Perfused kidney tissue can also convert the analogous ercalcitriol (1,25-(OH)_{2}D_{2}) to calcitroic acid, though the process by which the D_{2} sidechain is converted to a D_{3} one is unknown. Rats also convert 22-dihydroercalcitriol (1,25-(OH)_{2}D_{4}) to calcitroic acid, again through unknown means of sidechain modification.

== Biological activity ==
In vitro, calcitroic acid binds to the vitamin D receptor (VDR) at an IC_{50} of 6.8 μM, more than 10^{4} times higher than the 0.4 nM of calcitriol. This means that it has much lower affinity to the VDR than calcitriol. Nevertheless, at extremely high concentrations beyond what is reasonable in vivo, calcitronic acid can activate the VDR and induce gene transcription. In this respect it is more active than all of the other 25(OH)D metabolites. The methyl ester is slightly more active at the VDR than the acid itself, with ~2× lower IC_{50}.

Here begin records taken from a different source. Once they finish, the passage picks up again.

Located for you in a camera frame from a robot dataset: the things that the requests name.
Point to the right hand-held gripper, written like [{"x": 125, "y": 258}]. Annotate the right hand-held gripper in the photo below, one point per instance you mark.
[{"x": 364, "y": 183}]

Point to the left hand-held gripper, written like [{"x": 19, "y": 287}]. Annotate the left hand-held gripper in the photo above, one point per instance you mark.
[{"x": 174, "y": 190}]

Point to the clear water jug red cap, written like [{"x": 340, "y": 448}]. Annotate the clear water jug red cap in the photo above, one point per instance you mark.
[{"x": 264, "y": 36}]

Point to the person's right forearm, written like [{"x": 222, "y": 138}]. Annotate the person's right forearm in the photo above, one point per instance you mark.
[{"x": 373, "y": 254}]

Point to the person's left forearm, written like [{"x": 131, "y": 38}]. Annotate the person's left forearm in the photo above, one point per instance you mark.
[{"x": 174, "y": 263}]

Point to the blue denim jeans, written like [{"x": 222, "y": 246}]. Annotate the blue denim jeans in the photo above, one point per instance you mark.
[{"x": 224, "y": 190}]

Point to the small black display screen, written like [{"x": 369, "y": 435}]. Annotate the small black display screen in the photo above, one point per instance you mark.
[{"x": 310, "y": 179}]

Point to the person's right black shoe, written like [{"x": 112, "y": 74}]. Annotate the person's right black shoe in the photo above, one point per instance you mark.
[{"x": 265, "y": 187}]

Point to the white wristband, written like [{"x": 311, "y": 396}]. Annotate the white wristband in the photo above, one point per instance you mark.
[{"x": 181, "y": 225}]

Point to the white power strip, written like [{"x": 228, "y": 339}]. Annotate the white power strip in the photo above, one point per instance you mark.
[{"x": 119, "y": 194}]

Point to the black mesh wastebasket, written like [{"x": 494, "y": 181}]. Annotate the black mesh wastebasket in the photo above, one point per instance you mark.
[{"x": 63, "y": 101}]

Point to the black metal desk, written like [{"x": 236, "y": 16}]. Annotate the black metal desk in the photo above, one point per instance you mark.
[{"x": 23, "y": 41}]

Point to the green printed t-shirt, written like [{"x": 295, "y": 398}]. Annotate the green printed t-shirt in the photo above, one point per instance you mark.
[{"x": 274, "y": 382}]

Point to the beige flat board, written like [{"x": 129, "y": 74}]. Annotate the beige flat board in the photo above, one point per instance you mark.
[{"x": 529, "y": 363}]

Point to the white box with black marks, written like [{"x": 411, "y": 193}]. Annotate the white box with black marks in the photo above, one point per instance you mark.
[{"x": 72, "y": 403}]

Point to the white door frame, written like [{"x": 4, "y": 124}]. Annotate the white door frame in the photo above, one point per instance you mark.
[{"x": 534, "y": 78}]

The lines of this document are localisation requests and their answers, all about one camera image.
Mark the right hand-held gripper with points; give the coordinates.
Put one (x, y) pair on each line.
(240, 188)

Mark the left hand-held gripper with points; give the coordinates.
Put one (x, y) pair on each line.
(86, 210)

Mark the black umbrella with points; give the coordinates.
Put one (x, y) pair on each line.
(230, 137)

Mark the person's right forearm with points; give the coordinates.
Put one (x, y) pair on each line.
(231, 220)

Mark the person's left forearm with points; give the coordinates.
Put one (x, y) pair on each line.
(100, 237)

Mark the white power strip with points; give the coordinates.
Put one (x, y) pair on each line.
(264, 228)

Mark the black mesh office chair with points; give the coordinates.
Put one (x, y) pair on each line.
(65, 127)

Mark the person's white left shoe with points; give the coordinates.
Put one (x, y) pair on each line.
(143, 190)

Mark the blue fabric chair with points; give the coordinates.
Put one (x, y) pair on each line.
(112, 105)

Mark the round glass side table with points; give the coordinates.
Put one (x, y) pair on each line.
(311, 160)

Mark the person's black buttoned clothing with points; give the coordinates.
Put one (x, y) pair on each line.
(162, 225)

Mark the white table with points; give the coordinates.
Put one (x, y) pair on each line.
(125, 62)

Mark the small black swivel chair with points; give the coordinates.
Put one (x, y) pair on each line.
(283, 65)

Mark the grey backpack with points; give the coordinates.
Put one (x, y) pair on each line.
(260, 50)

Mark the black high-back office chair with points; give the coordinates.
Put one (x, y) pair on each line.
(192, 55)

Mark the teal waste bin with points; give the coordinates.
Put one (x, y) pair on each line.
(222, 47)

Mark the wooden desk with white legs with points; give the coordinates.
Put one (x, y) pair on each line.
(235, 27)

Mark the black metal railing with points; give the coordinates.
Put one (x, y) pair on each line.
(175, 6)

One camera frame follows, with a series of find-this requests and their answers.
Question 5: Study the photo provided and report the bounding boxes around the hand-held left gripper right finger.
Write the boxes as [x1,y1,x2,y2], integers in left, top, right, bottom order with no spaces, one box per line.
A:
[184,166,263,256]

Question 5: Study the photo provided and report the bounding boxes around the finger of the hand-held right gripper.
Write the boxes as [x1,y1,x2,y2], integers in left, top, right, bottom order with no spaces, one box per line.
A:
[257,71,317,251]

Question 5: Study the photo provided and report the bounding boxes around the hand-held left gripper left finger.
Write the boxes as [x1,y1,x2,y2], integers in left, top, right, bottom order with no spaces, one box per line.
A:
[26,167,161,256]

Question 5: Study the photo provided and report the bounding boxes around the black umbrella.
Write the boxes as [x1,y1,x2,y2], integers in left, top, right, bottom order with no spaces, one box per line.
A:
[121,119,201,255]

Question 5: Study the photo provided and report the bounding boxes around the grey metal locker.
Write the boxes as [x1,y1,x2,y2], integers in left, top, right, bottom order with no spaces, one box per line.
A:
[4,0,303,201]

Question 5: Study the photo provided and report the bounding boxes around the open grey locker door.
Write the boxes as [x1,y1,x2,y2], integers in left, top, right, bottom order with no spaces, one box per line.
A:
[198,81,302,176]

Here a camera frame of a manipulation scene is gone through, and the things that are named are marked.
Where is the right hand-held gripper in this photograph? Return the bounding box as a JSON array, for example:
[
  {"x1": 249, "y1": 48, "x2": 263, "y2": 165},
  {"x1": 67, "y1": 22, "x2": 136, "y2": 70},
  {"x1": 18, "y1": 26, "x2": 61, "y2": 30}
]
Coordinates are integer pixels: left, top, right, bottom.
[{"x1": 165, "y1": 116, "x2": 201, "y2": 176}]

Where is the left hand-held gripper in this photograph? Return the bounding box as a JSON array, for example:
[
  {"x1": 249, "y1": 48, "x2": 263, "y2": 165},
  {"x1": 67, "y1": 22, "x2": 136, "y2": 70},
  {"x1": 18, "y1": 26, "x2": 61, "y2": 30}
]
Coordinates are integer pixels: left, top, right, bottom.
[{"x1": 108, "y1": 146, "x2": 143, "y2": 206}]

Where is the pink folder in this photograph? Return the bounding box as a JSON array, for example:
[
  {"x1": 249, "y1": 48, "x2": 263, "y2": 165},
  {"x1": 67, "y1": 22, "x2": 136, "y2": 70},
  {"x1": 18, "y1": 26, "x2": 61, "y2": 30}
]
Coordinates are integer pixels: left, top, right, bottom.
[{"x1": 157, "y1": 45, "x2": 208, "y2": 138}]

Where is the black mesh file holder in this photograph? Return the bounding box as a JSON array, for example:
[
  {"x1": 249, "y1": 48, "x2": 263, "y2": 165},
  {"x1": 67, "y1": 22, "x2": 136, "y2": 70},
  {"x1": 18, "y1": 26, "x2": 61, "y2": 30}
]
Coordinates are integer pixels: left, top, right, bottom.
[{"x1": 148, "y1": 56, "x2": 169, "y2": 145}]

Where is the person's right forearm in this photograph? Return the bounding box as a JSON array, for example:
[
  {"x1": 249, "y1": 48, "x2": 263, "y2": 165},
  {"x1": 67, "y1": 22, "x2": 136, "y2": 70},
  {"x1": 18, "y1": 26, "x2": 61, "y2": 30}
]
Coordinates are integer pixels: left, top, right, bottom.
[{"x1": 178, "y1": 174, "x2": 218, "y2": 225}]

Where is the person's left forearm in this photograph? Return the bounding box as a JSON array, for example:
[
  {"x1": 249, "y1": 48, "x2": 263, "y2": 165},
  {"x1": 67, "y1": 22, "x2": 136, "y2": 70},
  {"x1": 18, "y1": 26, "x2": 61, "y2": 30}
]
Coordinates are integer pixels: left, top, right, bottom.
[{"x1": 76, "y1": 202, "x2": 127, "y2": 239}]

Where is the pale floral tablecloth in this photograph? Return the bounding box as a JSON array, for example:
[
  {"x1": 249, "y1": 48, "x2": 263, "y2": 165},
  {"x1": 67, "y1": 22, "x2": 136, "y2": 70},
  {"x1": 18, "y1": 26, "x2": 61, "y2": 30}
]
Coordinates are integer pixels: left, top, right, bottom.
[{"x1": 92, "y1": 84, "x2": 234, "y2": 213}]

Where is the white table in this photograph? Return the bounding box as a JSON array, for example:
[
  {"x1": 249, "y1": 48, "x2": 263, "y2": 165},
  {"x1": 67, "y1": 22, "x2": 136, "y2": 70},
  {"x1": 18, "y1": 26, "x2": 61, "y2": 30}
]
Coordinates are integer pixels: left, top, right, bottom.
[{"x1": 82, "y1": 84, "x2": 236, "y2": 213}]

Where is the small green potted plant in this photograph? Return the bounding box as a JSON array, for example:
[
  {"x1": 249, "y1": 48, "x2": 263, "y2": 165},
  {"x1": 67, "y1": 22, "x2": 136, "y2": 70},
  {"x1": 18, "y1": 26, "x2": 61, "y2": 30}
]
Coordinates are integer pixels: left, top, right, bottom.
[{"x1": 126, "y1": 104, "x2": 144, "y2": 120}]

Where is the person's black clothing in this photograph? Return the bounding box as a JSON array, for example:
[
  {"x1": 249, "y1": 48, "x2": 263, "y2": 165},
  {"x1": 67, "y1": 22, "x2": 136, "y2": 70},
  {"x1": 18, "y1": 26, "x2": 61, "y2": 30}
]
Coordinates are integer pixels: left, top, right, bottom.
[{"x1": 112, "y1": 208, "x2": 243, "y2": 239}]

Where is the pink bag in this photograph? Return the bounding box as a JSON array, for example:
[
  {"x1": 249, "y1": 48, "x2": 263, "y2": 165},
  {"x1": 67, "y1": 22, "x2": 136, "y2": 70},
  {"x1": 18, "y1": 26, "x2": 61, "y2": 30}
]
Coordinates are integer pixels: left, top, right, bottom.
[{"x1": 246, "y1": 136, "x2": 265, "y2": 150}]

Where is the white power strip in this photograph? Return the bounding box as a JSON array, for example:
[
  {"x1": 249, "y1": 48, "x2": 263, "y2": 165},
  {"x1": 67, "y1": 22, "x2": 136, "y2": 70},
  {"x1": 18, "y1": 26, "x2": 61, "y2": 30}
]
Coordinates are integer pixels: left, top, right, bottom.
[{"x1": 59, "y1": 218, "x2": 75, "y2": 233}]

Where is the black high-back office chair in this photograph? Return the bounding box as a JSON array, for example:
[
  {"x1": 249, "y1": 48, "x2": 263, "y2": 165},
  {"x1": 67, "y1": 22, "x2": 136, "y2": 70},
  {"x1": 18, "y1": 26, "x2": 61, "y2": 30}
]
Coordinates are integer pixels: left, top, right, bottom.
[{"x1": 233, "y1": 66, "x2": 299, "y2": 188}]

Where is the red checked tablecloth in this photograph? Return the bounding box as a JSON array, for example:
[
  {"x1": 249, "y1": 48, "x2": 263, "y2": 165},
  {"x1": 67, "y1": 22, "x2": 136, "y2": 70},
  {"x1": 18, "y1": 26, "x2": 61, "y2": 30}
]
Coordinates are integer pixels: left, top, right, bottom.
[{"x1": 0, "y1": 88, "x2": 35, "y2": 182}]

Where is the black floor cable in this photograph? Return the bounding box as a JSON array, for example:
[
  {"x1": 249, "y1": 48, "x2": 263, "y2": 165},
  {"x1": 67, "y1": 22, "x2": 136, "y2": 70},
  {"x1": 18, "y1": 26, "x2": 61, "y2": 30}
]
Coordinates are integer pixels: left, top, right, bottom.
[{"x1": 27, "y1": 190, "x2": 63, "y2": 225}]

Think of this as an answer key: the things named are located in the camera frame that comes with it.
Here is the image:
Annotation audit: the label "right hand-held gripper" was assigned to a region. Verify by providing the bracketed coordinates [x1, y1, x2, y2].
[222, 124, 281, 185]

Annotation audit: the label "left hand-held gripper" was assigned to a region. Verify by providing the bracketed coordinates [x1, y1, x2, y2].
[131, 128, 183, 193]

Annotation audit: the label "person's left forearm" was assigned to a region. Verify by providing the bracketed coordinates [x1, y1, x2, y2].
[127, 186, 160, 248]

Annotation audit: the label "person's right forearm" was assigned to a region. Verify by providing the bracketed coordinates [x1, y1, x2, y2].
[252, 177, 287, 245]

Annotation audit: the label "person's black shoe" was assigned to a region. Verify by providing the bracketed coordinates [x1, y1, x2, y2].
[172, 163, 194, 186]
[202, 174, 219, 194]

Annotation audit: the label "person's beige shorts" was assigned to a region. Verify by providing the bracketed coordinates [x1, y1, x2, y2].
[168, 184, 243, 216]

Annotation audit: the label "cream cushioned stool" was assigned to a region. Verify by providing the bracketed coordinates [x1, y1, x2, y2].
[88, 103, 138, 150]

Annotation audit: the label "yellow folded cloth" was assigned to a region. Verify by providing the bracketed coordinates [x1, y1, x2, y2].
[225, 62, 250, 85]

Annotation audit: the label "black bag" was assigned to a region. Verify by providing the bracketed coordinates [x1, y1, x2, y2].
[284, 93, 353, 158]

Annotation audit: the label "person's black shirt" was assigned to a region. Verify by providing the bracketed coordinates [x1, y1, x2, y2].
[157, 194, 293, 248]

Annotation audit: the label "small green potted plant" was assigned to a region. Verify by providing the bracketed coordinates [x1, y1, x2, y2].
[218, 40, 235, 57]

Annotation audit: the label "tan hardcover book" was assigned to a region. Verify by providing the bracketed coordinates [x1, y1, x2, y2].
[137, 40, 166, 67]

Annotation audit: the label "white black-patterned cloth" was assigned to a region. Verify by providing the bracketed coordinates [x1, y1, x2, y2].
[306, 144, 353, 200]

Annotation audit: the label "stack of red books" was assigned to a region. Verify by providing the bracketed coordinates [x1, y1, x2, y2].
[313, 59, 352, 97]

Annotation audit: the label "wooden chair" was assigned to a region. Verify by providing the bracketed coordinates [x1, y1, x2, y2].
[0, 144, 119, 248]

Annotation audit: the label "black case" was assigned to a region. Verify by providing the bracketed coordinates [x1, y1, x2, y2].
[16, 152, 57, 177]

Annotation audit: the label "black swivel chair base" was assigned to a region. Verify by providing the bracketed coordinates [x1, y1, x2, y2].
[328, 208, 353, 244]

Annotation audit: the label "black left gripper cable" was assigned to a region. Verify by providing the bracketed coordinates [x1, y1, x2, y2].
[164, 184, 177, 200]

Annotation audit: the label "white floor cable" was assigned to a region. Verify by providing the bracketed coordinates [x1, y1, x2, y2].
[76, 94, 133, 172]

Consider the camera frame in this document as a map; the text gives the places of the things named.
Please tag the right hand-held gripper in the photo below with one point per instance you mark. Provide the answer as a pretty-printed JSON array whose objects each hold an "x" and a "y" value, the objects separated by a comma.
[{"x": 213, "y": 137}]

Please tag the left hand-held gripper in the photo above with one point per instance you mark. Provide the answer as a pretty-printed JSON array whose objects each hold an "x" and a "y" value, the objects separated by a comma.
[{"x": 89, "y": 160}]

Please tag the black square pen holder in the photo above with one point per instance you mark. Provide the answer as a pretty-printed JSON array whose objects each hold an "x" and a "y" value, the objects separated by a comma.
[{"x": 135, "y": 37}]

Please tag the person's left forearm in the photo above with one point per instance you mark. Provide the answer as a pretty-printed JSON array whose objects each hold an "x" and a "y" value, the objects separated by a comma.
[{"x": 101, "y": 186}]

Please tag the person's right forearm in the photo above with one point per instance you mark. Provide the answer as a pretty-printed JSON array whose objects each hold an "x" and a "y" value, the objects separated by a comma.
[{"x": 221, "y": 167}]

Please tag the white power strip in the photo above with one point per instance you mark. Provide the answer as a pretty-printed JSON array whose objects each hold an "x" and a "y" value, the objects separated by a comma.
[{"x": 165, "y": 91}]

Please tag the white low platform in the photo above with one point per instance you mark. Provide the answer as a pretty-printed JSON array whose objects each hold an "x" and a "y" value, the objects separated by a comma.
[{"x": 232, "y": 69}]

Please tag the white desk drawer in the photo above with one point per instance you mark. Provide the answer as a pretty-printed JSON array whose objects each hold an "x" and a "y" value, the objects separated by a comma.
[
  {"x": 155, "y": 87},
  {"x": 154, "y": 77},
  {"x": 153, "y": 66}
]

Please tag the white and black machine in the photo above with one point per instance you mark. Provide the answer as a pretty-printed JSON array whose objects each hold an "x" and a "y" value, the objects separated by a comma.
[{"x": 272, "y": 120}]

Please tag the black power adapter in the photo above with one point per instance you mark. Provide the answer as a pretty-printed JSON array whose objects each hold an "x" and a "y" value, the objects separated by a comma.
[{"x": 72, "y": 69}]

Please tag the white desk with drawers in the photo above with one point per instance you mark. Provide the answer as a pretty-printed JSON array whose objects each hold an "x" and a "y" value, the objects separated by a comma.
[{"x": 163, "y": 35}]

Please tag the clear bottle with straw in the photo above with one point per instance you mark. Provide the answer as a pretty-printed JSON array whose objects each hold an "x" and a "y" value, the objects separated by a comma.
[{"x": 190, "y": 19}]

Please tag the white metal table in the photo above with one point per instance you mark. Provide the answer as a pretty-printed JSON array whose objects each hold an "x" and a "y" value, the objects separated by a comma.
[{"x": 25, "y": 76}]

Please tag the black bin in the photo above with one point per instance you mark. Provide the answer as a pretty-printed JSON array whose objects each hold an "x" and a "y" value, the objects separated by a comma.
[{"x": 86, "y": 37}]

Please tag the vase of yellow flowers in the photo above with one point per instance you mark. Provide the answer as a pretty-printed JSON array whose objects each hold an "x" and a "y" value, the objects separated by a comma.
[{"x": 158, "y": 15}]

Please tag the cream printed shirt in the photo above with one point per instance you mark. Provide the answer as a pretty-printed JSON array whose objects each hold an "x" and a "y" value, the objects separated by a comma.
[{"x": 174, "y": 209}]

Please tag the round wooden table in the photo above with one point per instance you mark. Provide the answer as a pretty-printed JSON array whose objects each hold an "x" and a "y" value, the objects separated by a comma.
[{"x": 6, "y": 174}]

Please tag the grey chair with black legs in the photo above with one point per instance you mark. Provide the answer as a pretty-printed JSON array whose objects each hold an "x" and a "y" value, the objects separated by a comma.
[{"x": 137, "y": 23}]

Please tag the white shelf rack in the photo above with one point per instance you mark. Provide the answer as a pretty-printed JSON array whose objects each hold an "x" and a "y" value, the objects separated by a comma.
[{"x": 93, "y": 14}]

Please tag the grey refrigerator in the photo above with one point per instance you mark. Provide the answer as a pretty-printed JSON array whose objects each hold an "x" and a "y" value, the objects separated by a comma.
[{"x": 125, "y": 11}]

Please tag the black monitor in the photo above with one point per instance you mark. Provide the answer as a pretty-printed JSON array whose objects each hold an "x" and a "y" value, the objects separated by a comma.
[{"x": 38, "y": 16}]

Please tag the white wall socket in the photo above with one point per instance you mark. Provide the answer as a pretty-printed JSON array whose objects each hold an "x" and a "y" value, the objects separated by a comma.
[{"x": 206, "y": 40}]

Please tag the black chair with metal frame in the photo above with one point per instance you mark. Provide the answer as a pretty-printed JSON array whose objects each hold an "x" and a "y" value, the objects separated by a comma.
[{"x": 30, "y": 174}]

Both the acid and its methyl ester produces a weak vitamin D-like effect in live animals, more apparent at higher doses, and easily dwarfed by any amount of calcitriol.

== Structure ==
Using X-ray crystallography, scientists have determined the structure of zebrafish VDR bound to calcitronic acid. The structure is analogous to VDR bound to calcitriol, suggesting that calcitronic acid is likely to act as an agonist (activator) of VDR. The shorter sidechain of calcitroic acid (compared to calcitriol) causes it to contact VDR through a hydrogen bond with His333 and a single water molecule. This is in contrast with the more complete contact via His333 and His423 shown by calcitriol.